PROBLEM TO SOLVE
Please write out all the entries exactly, without the pictures.
┏━━
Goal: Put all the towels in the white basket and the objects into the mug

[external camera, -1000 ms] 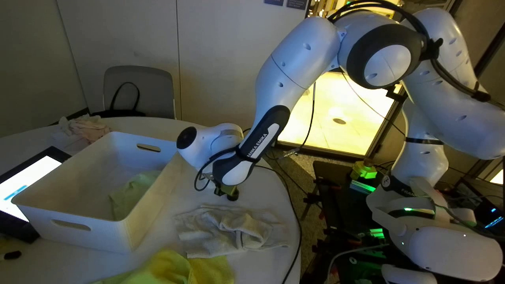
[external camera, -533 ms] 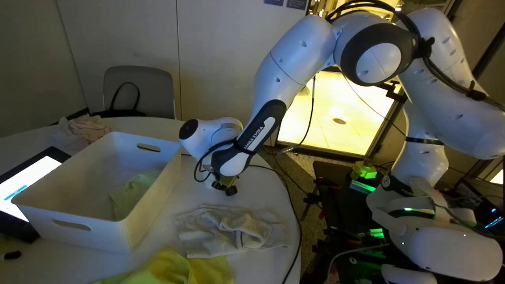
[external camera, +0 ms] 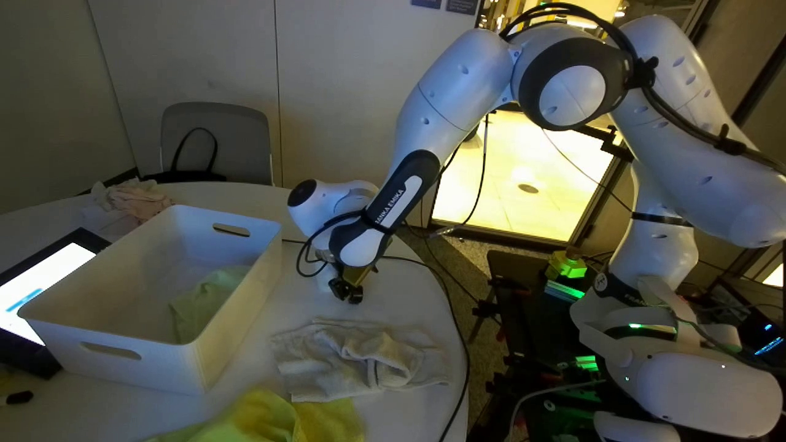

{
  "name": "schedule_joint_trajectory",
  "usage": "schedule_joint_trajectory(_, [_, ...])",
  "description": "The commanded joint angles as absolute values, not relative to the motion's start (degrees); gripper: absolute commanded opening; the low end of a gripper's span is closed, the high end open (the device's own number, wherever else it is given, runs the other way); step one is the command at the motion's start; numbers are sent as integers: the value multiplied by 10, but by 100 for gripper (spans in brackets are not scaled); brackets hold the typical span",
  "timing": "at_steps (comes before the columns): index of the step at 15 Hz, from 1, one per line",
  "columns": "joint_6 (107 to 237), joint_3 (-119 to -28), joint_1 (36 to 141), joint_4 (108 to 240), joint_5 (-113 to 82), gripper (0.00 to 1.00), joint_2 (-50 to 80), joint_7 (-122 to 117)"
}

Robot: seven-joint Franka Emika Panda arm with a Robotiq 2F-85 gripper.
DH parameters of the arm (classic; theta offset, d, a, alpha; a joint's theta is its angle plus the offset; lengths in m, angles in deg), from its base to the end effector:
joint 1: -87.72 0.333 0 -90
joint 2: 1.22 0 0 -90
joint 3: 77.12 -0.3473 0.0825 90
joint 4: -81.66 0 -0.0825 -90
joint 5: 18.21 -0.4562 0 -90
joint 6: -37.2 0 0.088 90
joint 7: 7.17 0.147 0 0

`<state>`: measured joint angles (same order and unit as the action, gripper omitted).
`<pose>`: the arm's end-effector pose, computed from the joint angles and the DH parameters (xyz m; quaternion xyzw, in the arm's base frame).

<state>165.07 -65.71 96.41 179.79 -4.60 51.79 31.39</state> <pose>0.6494 -0.0544 -0.0393 0.9384 -0.2342 -0.1365 0.2145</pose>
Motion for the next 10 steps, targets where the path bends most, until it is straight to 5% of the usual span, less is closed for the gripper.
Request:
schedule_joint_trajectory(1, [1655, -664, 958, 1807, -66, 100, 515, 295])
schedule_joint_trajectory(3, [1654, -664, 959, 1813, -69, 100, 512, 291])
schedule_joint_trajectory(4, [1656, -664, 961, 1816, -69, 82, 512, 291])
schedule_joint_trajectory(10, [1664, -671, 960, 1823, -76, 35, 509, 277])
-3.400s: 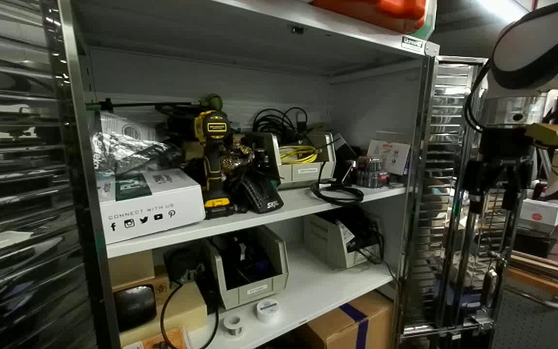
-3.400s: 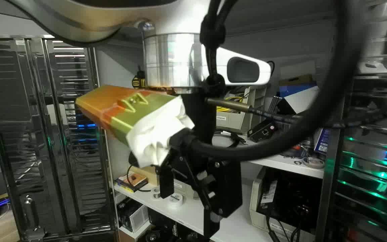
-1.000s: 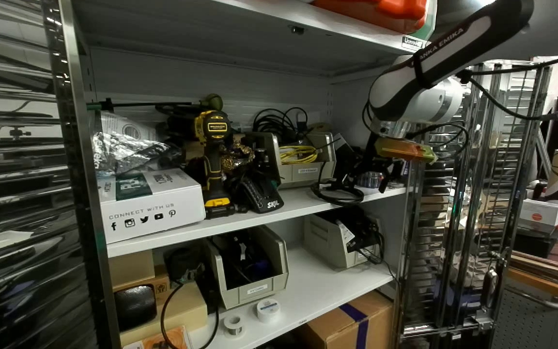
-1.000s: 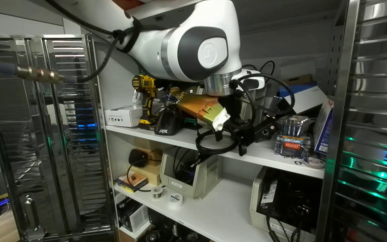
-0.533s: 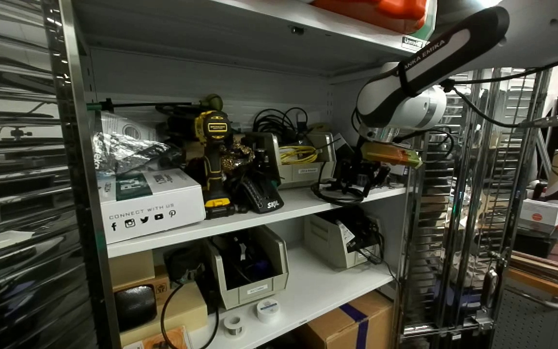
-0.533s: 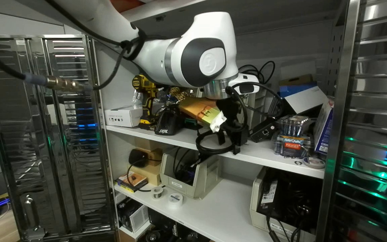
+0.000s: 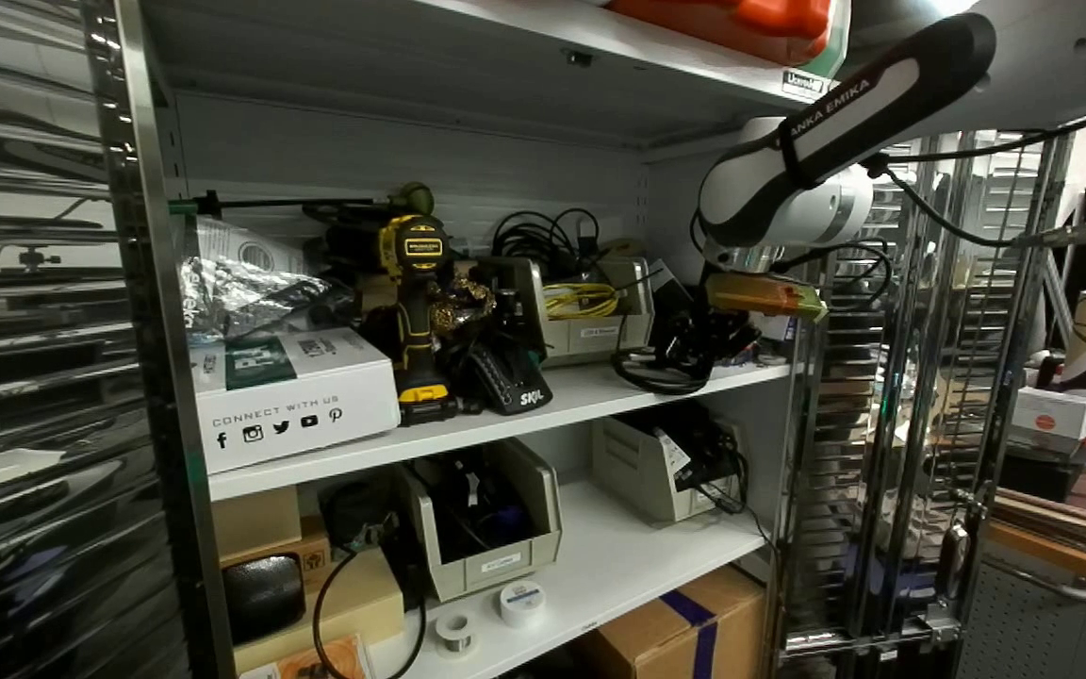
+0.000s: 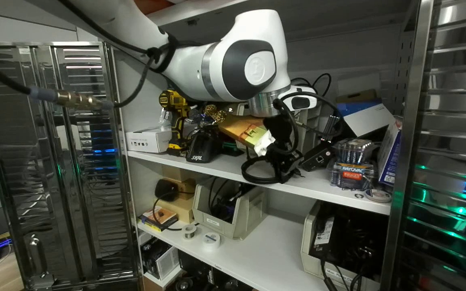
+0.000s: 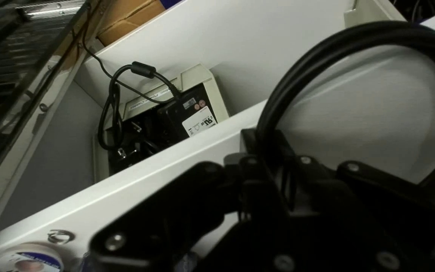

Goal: Pack away the black cable.

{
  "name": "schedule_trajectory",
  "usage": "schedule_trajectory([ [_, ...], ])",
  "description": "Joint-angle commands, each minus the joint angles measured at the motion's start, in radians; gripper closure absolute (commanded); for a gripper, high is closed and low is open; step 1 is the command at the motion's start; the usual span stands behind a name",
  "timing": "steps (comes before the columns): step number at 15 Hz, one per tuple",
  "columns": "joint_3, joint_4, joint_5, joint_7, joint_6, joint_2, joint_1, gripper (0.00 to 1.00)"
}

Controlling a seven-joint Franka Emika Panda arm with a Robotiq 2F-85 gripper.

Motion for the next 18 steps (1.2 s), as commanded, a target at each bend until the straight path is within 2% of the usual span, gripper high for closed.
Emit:
schedule_trajectory([
  [1, -0.011, 0.008, -0.054, 0.022, -0.050, -0.006, 0.010, 0.92],
  [7, 0.007, -0.156, -0.061, -0.067, 0.017, -0.148, 0.007, 0.92],
  [11, 0.026, -0.259, -0.001, -0.136, 0.109, -0.255, 0.008, 0.93],
  [15, 0.048, -0.271, 0.083, -0.219, 0.219, -0.313, 0.029, 0.94],
  [18, 0.061, -0.213, 0.108, -0.236, 0.311, -0.293, 0.049, 0.94],
])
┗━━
REPLY
Goal: Put all the towels in the white basket and the objects into the mug

[external camera, -1000 ms] 
[external camera, -533 ms] 
[external camera, +0 ms] 

{
  "name": "schedule_joint_trajectory",
  "usage": "schedule_joint_trajectory(_, [_, ...])",
  "description": "The commanded joint angles as absolute values, not relative to the motion's start (degrees); gripper: absolute commanded opening; the low end of a gripper's span is closed, the high end open (the device's own number, wherever else it is given, runs the other way); step one is the command at the motion's start; numbers are sent as integers: the value multiplied by 10, but by 100 for gripper (spans in brackets are not scaled); brackets hold the typical span",
  "timing": "at_steps (comes before the columns): index of the step at 15 Hz, from 1, one per line",
  "columns": "joint_6 (107 to 237), joint_3 (-119 to -28), joint_1 (36 to 141), joint_4 (108 to 240), joint_5 (-113 to 82), gripper (0.00 to 1.00), joint_2 (-50 to 80), joint_7 (-122 to 117)"
}

Robot: seven-joint Franka Emika Panda arm with a Robotiq 2F-85 gripper.
DH parameters of the arm (classic; theta offset, d, a, alpha; a joint's theta is its angle plus the offset; lengths in m, angles in deg), from its base to the end effector:
joint 1: -87.72 0.333 0 -90
joint 2: 1.22 0 0 -90
joint 3: 77.12 -0.3473 0.0825 90
joint 4: -81.66 0 -0.0825 -90
joint 5: 18.21 -0.4562 0 -90
joint 6: -37.2 0 0.088 90
joint 7: 7.17 0.147 0 0

`<state>`: measured joint angles (same order and unit as the action, gripper omitted).
`<pose>`: the arm's end-effector pose, computed from the joint angles and the DH parameters (xyz m; quaternion xyzw, in the arm's base frame).

<state>165.07 -65.71 96.41 179.79 -4.60 51.79 31.39</state> <pose>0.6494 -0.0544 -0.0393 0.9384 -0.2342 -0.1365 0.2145</pose>
Motion for the next 10 steps, targets where the path bends most, until it is straight to 5% of the usual span, less is closed for the gripper.
Request:
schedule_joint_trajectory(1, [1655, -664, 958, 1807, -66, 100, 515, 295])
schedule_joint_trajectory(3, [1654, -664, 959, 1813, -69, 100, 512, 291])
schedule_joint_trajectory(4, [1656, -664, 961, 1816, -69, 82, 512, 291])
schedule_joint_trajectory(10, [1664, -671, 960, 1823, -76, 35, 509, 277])
-3.400s: 
-3.400s: 
-1.000s: 
-1.000s: 
-0.533s: 
-0.533s: 
+0.000s: 
+0.000s: 
+0.000s: 

Goal: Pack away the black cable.

{
  "name": "schedule_trajectory",
  "usage": "schedule_trajectory([ [_, ...], ])",
  "description": "Joint-angle commands, each minus the joint angles measured at the motion's start, in radians; gripper closure absolute (commanded); for a gripper, high is closed and low is open; step 1 is the command at the motion's start; the usual span stands behind a name",
  "timing": "steps (comes before the columns): step number at 15 Hz, one per tuple",
  "columns": "joint_3, joint_4, joint_5, joint_7, joint_6, joint_2, joint_1, gripper (0.00 to 1.00)"
}

Controlling a seven-joint Franka Emika Panda arm with a Robotiq 2F-85 gripper.

Motion for the next 18 steps (1.2 s), as commanded, a target at each bend until the straight path is within 2% of the usual span, gripper high for closed.
Emit:
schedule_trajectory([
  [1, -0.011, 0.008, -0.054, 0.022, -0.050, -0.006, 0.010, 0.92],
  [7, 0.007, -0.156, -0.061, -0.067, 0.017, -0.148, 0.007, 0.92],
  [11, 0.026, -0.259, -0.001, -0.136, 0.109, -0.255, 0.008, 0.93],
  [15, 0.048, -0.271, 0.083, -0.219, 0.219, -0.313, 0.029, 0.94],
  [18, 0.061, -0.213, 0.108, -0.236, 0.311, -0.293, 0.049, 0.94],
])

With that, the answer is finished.